▶ [ABOUT THIS EXERCISE] "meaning" is the word to look for; copy each line of the listing where it occurs.
======== DATASET
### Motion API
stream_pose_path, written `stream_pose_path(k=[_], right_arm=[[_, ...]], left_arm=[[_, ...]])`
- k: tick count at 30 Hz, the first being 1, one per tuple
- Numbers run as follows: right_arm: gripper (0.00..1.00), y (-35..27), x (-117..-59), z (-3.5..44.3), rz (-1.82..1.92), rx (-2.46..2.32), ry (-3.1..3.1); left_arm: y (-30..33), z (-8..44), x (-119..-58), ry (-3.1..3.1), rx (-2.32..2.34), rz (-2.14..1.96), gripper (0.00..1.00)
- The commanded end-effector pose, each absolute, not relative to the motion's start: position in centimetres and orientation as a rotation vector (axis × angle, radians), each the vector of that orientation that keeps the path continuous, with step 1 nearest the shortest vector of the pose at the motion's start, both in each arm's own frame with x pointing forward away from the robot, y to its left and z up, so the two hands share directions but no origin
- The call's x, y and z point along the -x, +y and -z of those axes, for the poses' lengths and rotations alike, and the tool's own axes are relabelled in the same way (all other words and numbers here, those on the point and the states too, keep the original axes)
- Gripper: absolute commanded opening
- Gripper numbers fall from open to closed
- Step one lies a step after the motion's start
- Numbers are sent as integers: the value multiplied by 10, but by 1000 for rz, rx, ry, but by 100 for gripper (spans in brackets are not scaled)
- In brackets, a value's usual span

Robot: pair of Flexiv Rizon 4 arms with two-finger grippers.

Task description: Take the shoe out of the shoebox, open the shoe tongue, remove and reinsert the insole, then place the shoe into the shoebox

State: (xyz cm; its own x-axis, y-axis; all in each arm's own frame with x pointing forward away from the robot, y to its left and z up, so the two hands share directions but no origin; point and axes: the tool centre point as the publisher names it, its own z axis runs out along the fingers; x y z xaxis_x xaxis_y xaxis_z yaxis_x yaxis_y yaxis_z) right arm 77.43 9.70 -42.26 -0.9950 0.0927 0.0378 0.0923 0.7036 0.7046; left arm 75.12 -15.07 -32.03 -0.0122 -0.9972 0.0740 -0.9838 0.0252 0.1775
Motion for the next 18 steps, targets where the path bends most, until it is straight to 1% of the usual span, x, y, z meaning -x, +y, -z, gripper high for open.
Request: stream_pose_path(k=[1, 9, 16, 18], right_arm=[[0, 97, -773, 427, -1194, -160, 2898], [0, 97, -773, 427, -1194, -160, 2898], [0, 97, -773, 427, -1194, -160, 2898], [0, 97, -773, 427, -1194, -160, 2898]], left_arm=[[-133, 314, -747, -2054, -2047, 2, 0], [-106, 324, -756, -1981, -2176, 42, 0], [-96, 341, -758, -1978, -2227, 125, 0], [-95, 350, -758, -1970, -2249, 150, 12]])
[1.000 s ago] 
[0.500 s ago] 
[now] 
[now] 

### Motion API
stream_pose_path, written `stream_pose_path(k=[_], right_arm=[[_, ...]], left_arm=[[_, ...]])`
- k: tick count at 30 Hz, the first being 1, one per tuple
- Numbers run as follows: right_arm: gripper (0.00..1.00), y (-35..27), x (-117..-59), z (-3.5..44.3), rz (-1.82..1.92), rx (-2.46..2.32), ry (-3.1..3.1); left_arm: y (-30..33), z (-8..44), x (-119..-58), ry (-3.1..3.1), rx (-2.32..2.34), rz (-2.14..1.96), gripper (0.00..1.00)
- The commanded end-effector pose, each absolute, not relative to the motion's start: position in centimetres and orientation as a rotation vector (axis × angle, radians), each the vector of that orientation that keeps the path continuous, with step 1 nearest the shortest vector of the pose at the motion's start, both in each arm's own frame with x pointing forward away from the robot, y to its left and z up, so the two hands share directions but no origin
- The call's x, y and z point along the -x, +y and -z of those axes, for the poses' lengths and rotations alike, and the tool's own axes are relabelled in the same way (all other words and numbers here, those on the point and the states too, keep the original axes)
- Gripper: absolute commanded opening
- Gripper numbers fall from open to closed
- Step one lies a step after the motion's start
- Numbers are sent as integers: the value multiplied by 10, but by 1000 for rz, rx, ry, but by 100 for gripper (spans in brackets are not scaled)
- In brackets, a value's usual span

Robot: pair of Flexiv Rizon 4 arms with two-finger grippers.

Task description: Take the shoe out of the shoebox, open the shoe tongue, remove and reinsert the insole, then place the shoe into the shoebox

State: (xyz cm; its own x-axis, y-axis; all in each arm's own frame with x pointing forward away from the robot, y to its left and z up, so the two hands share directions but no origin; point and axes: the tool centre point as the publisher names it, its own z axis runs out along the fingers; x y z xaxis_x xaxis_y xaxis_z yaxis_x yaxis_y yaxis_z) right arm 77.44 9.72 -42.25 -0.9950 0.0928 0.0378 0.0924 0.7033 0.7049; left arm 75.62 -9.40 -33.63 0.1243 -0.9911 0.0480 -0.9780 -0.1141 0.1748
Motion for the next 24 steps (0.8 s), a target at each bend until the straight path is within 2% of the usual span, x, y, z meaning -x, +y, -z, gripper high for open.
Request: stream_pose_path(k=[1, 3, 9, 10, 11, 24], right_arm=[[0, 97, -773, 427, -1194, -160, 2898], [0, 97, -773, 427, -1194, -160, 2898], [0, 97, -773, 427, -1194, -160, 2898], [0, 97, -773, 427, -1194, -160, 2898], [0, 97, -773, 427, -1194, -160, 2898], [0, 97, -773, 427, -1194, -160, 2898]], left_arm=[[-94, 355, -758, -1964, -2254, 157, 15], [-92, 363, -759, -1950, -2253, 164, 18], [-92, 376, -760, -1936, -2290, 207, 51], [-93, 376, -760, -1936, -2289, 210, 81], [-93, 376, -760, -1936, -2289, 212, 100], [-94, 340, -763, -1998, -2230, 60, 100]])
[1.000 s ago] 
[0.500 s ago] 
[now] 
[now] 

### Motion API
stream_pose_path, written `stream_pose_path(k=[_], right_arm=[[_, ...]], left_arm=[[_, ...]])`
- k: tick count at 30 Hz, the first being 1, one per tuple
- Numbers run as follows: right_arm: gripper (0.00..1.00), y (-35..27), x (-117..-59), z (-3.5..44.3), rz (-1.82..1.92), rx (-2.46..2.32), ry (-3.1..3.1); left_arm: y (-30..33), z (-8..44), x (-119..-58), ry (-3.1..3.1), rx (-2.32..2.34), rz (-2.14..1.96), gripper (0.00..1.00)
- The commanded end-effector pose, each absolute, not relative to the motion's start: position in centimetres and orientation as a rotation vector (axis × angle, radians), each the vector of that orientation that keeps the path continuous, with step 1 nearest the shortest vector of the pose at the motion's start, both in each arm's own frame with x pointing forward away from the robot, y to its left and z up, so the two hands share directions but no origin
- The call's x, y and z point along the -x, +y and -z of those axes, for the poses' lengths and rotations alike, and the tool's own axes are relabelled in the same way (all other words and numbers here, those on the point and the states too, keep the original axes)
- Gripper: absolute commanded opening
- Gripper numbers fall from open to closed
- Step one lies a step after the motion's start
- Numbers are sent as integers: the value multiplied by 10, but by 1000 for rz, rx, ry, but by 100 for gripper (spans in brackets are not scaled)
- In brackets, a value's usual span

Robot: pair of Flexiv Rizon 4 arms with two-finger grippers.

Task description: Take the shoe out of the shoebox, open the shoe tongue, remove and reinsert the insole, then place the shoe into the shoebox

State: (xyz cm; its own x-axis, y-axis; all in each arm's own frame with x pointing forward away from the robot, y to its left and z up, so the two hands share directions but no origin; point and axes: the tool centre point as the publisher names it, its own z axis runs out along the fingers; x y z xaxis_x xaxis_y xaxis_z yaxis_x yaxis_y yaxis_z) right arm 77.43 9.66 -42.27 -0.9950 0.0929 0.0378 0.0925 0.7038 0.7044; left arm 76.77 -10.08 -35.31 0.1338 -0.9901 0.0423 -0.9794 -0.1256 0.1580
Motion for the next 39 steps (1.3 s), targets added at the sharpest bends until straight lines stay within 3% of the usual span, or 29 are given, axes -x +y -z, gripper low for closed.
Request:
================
▶ [OUTPUT]
Motion for the next 18 steps, targets where the path bends most, until it is straight to 1% of the usual span, x, y, z meaning -x, +y, -z, gripper high for open.
Motion for the next 24 steps (0.8 s), a target at each bend until the straight path is within 2% of the usual span, x, y, z meaning -x, +y, -z, gripper high for open.

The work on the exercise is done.